(Stored entries)
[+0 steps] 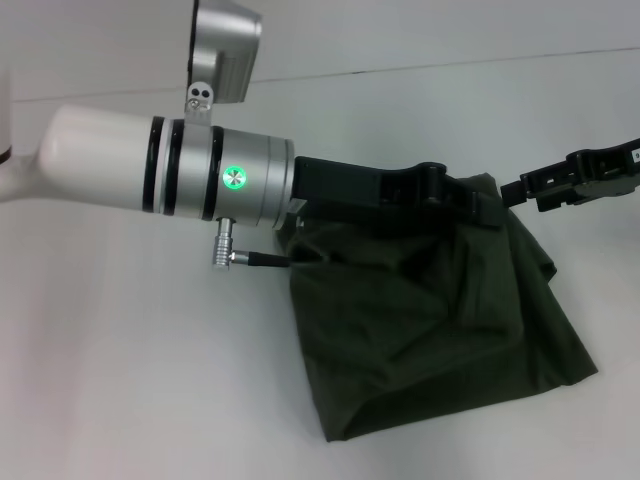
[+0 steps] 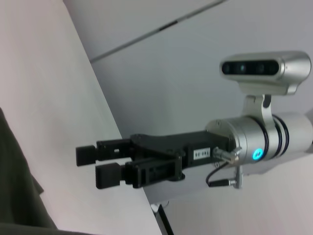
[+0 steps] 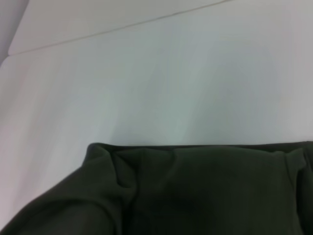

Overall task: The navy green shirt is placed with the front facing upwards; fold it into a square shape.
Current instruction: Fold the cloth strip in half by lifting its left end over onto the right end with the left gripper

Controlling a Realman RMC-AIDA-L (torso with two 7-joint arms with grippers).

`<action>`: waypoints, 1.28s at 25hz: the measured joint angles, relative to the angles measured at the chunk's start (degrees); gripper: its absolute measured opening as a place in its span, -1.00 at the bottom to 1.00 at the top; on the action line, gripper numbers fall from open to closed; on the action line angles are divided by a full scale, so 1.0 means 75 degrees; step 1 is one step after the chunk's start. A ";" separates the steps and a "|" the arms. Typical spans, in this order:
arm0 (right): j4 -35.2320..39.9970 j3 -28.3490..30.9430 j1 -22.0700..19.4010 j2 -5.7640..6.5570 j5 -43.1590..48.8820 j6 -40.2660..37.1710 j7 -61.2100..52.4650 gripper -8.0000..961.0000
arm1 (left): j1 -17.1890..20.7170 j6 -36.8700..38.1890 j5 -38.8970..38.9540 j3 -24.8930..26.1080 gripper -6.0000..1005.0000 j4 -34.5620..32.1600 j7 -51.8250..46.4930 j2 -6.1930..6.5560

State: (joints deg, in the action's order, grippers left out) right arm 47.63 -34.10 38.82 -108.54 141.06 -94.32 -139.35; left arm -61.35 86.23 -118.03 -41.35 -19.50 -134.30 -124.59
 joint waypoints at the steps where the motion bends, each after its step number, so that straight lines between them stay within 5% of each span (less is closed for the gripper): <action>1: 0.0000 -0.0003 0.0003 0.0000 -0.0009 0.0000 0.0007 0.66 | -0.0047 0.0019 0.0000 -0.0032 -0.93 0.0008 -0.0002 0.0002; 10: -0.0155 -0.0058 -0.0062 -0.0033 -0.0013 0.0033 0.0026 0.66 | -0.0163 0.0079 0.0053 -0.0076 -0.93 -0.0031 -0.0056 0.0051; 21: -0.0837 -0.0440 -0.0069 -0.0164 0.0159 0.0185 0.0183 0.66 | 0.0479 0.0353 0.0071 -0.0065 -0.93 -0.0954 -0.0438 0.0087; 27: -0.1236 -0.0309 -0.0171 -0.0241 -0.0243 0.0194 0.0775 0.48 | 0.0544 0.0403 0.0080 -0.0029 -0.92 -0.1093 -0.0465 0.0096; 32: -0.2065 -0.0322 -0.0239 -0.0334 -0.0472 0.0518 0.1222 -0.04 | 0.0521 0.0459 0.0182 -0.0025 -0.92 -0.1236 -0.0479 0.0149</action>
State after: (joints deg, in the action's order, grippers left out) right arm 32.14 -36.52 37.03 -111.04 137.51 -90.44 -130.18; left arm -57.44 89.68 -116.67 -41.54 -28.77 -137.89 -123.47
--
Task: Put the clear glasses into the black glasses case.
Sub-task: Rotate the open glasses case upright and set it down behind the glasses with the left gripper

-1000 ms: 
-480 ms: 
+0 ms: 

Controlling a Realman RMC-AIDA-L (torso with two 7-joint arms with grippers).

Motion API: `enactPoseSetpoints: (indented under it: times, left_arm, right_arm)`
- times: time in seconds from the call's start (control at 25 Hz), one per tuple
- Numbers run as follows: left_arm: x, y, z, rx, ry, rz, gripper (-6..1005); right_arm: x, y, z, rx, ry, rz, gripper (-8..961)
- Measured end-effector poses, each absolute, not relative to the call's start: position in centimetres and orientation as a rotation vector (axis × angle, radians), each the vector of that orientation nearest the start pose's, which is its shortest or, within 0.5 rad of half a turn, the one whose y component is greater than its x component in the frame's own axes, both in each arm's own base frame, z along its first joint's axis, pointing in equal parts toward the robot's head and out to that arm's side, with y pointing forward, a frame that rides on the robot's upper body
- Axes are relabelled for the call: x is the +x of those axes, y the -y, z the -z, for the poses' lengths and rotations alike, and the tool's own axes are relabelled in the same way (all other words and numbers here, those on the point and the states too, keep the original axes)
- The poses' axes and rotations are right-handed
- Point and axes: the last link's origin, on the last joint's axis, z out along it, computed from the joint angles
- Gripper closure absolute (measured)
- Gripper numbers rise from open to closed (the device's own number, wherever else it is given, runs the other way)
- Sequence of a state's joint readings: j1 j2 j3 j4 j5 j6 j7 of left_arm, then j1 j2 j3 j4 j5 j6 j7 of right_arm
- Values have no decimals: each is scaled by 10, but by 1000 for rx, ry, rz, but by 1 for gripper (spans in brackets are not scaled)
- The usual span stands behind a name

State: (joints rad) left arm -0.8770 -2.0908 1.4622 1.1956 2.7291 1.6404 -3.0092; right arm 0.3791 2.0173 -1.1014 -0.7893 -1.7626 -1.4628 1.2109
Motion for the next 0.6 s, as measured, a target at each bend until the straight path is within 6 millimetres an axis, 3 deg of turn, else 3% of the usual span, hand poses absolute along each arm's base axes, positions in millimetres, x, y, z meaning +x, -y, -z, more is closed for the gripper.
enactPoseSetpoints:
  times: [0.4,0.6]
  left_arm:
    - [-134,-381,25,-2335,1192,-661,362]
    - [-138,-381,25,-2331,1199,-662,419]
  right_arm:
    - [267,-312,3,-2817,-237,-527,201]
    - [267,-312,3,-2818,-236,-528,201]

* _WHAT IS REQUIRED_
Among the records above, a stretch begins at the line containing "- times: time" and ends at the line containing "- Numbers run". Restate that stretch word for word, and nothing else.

* _WRITTEN ANSWER_
- times: time in seconds from the call's start (control at 25 Hz), one per tuple
- Numbers run as follows: left_arm: x, y, z, rx, ry, rz, gripper (-6..1005); right_arm: x, y, z, rx, ry, rz, gripper (-8..961)

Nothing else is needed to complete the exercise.